Rika menghentikan bisikan Andries dengan memberikan ciuman lembut di kening laki-laki itu. Walaupun bibir Rika terhalang masker, Andries masih bisa merasakan kehangatannya.

Lalu. Andries pun mengatupkan mata dengan seulas senyum membayang di bibir. Kesadaran dan kondisi Andries yang sempat sedikit membaik sehari sebelumnya kembali menurun. Terus menurun tajam hingga akhirnya berpulang dua hari kemudian.

Sesuatu yang membuat dada Rika seperti terhantam. Tak ada lagi kata lain yang terucap. Tak ada lagi yang memanggilnya ‘Kika’.

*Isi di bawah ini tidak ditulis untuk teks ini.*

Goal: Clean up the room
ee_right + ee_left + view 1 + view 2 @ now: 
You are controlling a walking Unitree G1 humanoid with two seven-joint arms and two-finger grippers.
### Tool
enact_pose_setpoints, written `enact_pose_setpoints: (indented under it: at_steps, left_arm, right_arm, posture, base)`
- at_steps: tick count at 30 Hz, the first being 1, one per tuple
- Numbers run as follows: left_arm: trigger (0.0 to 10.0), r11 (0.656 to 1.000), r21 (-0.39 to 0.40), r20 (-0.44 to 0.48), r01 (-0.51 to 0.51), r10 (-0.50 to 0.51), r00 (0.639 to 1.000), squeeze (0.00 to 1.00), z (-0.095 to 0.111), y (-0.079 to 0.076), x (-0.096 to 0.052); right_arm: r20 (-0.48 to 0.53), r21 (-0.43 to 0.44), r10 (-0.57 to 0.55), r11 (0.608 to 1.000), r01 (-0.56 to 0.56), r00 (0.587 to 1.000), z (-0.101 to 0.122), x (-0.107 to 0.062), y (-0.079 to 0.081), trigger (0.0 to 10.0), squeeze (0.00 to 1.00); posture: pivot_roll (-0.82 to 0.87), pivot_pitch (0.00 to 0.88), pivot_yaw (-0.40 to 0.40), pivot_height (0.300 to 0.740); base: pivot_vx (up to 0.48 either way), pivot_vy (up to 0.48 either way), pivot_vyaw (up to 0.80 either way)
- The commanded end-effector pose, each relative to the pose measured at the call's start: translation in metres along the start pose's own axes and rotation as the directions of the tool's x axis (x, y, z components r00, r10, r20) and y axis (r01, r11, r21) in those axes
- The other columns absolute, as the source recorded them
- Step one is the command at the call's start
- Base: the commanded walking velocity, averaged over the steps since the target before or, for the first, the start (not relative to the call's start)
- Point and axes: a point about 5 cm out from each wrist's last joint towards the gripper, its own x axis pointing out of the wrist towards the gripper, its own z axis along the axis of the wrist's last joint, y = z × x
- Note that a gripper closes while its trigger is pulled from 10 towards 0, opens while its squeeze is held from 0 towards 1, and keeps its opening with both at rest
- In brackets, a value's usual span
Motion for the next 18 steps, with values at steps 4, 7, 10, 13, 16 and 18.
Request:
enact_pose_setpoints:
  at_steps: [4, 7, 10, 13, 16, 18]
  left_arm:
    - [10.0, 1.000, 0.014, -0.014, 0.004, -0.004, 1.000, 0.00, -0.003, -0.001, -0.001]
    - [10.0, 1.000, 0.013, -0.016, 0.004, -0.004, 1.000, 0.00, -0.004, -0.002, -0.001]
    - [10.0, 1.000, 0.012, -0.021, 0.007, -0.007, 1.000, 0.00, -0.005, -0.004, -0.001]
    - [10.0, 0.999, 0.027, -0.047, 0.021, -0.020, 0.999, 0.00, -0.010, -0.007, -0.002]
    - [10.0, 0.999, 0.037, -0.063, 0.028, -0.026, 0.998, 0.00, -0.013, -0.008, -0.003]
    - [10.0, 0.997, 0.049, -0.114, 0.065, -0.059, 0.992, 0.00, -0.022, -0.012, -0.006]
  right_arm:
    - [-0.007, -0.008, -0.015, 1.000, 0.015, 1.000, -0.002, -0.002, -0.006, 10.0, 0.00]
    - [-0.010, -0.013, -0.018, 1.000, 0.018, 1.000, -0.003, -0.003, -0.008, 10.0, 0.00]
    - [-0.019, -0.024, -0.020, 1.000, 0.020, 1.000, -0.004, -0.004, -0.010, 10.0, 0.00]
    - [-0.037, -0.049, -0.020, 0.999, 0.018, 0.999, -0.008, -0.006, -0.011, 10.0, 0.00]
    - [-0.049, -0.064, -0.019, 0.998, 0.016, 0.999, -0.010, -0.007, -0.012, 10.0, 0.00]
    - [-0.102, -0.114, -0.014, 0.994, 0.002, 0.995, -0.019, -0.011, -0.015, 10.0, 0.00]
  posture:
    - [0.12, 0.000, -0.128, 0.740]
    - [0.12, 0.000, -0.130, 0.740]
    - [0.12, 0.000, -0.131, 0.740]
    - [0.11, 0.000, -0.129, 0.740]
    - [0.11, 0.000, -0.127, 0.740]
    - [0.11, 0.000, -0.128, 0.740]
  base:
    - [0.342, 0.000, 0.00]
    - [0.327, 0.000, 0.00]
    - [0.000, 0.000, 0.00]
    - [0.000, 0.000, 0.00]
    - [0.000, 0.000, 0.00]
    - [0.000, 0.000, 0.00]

Ia tersadar ketika pintu lift bergerak membuka. Dengan cepat ia mengerjap beberapa kali untuk mengusir telaga bening yang sempat mengembang. Dengan hati-hati didorongnya kursi roda Paul, masuk ke lift. Hanya ada mereka berdua dan dua orang tenaga paramedis, yang menyapa keduanya dengan sangat ramah, di dalam lift yang naik perlahan.

Di lantai enam, pintu lift terbuka. Rika kembali mendorong kursi roda Paul, menuju ke poli geriatri. Seorang tenaga paramedis menyambut kehadirannya dan Paul dengan ramah. Dengan cekatan, perempuan muda itu mulai memeriksa tensi Paul, dan menanyakan dengan sabar tentang keluhan-keluhan Paul.

“Ibu sibuk?” tanya paramedis bernama Tina itu. Sejenak menatap Rika sembari tersenyum. “Biasanya Ibu yang mengantar.”

“Iya, ada urusan kantor yang nggak bisa ditinggal.” Rika membalas senyum itu.

“Biasanya Mbak Enik atau Mbak Luf ikut?” Tina menyebut nama dua orang perawat pribadi Paul.

Shift-nya Mbak Luf ini tadi.” Senyum Rika melebar. “Saya suruh leha-leha sebentar di rumah.”

Tina tertawa kecil.

“Silakan tunggu sebentar, ya, Mbak.” Tina kembali menatap Rika setelah menyelesaikan urusannya dengan Paul. “Masih ada pasien di dalam.”

Rika mengangguk sambil tetap tersenyum. Ia kemudian membungkuk.

“Opa mau tetap di kursi roda, atau mau duduk di sofa situ?” tanyanya dengan nada sabar, sambil menunjuk ke salah satu sudut.

“Di sini saja, Can,” jawab Paul.

Rika mengangguk. Tak mencoba membenarkan kesalahan Paul menyebut namanya. Kakeknya ini memang sudah mulai pikun. Mulai susah membedakan mana Kencana dan Rika, walaupun keduanya sama sekali tidak mirip. Ia pun mendorong Paul ke tepi, tempat kursi tunggu terdekat berada.